Data supplied Block Start

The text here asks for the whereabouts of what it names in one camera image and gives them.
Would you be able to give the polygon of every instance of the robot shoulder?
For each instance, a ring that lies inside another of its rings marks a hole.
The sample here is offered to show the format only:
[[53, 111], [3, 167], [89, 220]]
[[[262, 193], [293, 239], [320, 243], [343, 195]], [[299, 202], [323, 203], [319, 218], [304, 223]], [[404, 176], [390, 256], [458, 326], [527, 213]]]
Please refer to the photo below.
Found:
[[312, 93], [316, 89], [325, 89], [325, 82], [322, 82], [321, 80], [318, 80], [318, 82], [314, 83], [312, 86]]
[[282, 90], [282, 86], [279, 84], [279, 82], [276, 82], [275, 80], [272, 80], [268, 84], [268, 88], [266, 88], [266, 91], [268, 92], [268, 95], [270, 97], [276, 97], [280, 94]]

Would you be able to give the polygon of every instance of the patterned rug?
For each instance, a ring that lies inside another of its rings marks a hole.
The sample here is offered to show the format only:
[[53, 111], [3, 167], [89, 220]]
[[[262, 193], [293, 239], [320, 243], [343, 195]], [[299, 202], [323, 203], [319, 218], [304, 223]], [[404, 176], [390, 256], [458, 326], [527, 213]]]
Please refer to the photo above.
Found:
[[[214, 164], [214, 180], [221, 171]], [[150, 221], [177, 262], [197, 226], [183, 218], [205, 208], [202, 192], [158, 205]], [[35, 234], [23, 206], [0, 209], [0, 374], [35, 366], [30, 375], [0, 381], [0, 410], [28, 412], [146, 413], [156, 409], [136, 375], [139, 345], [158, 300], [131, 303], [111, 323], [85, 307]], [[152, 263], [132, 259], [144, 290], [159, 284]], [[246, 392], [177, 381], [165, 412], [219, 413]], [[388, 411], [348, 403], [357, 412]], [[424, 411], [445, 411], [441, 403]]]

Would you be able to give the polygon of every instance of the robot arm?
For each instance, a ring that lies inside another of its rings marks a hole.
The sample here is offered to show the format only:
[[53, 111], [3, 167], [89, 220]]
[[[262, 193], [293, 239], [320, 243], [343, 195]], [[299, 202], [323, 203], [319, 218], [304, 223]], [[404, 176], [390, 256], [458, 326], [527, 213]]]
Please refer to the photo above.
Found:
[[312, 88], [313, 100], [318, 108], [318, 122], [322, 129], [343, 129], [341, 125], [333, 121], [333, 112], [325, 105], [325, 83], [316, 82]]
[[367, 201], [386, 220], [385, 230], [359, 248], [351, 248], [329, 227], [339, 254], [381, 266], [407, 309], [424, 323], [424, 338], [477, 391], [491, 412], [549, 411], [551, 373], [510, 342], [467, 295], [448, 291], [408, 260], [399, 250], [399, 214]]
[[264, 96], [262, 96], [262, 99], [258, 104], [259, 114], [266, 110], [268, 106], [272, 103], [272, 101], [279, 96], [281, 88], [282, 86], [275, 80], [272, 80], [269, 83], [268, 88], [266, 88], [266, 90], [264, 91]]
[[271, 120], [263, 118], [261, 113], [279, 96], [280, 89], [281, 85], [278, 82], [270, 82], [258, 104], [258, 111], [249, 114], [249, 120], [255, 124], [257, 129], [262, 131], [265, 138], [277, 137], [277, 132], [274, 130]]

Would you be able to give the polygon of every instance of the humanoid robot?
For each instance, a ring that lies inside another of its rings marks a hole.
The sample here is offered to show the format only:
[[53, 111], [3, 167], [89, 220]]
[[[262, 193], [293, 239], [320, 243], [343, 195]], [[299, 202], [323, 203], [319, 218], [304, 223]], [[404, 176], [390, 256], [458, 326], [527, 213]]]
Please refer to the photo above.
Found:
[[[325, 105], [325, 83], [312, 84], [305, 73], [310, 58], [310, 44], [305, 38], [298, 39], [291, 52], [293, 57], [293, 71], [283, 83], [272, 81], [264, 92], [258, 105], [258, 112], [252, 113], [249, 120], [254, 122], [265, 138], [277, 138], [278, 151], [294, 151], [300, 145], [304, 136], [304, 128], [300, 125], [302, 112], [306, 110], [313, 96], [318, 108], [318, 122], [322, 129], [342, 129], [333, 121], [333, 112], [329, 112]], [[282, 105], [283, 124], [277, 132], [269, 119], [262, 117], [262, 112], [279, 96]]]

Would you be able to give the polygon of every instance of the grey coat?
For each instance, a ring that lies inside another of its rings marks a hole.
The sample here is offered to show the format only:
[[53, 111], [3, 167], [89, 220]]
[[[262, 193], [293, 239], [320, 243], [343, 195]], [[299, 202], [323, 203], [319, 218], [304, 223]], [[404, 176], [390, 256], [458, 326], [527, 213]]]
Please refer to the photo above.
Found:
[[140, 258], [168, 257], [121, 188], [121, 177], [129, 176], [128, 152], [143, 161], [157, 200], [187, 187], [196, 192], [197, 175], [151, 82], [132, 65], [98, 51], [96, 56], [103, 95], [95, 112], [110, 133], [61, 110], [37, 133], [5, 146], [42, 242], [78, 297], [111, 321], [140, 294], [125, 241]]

Data supplied Block End
Data supplied Block Start

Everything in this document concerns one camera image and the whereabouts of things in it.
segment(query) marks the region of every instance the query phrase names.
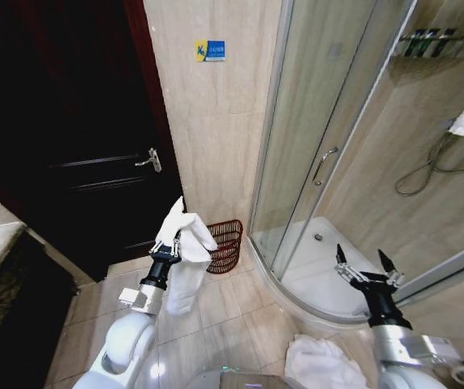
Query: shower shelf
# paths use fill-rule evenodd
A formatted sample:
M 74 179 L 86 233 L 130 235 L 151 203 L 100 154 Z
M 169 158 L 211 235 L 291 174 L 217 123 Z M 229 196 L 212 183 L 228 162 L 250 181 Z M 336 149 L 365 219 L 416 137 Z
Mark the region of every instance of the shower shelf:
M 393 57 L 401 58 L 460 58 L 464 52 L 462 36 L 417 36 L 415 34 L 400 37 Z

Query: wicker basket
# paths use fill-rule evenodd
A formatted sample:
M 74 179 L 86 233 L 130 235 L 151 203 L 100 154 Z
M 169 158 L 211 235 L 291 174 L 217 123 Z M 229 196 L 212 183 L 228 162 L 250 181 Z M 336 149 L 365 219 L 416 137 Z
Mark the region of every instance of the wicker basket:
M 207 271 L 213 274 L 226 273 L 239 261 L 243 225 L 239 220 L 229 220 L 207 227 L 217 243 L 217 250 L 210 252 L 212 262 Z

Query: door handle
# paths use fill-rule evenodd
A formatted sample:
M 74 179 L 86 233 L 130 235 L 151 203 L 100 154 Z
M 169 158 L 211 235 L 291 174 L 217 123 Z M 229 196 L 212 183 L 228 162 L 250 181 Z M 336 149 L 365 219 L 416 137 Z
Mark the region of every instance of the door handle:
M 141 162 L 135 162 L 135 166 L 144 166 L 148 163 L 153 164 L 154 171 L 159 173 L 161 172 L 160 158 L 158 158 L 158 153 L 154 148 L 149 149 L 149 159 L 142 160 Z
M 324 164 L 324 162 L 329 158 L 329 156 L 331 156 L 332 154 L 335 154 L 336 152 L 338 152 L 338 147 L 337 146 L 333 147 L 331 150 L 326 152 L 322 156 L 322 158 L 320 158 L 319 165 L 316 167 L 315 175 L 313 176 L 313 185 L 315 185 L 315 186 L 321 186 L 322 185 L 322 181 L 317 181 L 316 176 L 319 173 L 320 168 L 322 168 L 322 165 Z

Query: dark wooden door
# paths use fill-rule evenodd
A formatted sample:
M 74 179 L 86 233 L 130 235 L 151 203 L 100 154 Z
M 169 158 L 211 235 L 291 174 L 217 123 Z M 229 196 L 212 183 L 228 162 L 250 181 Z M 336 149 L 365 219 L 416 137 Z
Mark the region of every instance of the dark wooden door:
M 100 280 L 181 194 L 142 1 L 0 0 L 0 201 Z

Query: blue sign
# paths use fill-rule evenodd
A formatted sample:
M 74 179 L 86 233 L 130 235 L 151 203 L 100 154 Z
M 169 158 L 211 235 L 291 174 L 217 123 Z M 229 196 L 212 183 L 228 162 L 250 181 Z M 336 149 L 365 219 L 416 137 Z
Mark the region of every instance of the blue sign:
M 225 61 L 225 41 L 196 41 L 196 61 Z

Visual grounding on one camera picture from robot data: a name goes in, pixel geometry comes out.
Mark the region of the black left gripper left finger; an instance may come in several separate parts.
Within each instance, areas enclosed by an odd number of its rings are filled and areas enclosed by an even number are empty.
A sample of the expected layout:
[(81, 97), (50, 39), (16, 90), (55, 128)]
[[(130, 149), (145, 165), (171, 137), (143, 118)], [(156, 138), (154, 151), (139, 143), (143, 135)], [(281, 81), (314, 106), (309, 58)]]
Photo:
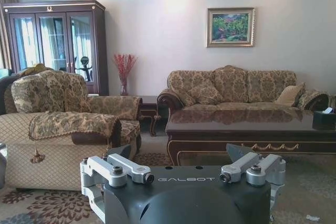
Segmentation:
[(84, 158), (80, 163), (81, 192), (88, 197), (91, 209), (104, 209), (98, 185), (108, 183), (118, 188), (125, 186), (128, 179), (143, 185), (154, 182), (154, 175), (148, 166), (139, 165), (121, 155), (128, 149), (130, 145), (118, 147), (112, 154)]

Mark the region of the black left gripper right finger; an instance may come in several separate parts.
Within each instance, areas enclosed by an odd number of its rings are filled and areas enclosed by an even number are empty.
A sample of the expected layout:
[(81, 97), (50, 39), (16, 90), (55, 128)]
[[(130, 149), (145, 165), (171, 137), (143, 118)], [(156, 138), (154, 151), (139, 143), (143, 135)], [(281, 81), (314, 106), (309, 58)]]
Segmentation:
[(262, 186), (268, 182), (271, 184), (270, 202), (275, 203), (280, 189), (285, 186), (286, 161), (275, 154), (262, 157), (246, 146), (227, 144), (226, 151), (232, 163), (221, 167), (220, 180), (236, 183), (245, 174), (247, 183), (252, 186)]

Data supplied Block End
Data supplied Block Start

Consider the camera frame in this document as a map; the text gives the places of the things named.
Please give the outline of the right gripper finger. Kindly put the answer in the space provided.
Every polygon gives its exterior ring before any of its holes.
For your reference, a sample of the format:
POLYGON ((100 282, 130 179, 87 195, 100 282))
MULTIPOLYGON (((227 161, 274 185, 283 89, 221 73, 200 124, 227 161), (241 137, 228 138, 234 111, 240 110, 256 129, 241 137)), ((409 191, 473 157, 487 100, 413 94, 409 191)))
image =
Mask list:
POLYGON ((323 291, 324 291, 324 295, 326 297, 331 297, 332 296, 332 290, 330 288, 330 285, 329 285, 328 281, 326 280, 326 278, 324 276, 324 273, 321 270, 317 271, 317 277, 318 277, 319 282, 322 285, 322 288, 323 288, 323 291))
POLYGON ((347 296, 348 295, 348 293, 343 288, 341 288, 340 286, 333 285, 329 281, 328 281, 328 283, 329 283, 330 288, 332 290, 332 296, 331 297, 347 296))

Data supplied Block End

_What you are asked to do_: Where a line of the data holds the word "separate", copy that line.

_Task result_:
Mark the region of the black left gripper left finger; an instance may come in several separate parts.
Mark the region of the black left gripper right finger; an instance may come in several separate parts.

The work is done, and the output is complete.